Le terme patch morphinique est souvent utilisé dans le langage courant pour désigner les patchs antidouleur transdermiques contenant des opioïdes puissants. Sur le plan pharmacologique, cette dénomination est trompeuse car la morphine elle-même n'existe pas sous forme de patch. Les patchs antidouleur transdermiques autorisés en Allemagne contiennent d'autres opioïdes, notamment le fentanyl ou la buprénorphine. Ces substances sont adaptées à la résorption transdermique en raison de leurs propriétés chimiques (lipophilie, petite taille moléculaire), tandis que la morphine elle-même n'est pas suffisamment absorbée par la peau.

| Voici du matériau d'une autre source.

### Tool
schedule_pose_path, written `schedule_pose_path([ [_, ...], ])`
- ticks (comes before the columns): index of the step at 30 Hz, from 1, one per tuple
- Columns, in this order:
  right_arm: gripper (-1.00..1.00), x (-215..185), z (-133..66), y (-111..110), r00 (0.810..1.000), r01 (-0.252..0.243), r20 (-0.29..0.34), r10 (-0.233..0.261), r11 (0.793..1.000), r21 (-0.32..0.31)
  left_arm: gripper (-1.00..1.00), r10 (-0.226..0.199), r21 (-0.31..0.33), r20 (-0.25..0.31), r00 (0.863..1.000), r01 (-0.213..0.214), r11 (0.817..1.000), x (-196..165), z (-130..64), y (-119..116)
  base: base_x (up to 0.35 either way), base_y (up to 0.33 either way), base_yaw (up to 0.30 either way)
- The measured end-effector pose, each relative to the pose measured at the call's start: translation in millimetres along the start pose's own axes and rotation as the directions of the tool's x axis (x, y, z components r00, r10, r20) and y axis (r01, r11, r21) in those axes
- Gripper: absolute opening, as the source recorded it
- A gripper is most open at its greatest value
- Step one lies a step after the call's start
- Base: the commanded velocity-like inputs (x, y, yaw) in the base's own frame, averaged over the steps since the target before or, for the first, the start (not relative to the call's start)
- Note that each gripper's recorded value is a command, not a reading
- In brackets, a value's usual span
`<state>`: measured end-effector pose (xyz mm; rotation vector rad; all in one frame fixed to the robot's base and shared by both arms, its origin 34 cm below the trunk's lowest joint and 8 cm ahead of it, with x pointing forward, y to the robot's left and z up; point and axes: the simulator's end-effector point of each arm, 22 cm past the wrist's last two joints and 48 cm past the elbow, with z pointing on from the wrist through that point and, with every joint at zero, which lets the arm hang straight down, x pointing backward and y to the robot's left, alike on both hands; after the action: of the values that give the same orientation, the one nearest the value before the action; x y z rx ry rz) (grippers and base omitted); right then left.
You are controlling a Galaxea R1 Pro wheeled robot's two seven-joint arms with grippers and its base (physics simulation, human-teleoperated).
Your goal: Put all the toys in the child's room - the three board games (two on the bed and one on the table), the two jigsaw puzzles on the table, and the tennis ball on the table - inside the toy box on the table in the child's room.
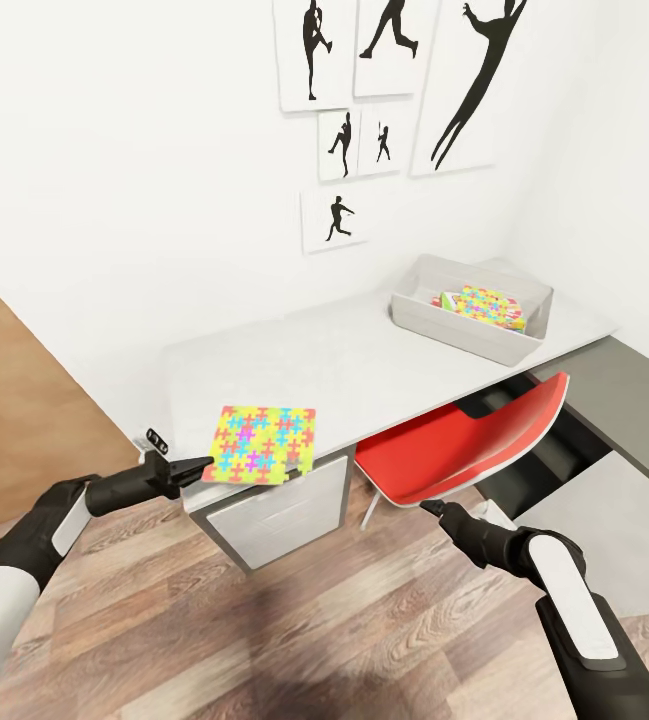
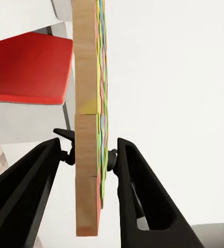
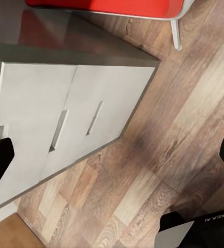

Les patchs antidouleur jouent un rôle important dans le traitement de la douleur chronique, par exemple en cas de douleur cancéreuse ou de douleur chronique sévère non liée au cancer. Les avantages des patchs sont la libération continue de la substance active sur plusieurs jours, l'évitement de l'effet de premier passage et la facilité d'utilisation en cas de troubles de la déglutition. L'utilisation nécessite une indication soigneuse, une formation du patient et des proches ainsi qu'un suivi médical en raison du potentiel d'accoutumance et des questions de sécurité pertinentes.

Clarification des termes

Lorsque les patients ou les proches demandent un patch morphinique, ils désignent généralement un patch antidouleur contenant un opioïde puissant. Dans les prescriptions médicales et en pharmacie, les substances actives sont désignées précisément : patch au fentanyl ou patch à la buprénorphine. Les deux appartiennent à l'étape III de l'OMS de la thérapie de la douleur tout comme la morphine par voie orale ou parentérale, mais avec leurs propres propriétés pharmacologiques.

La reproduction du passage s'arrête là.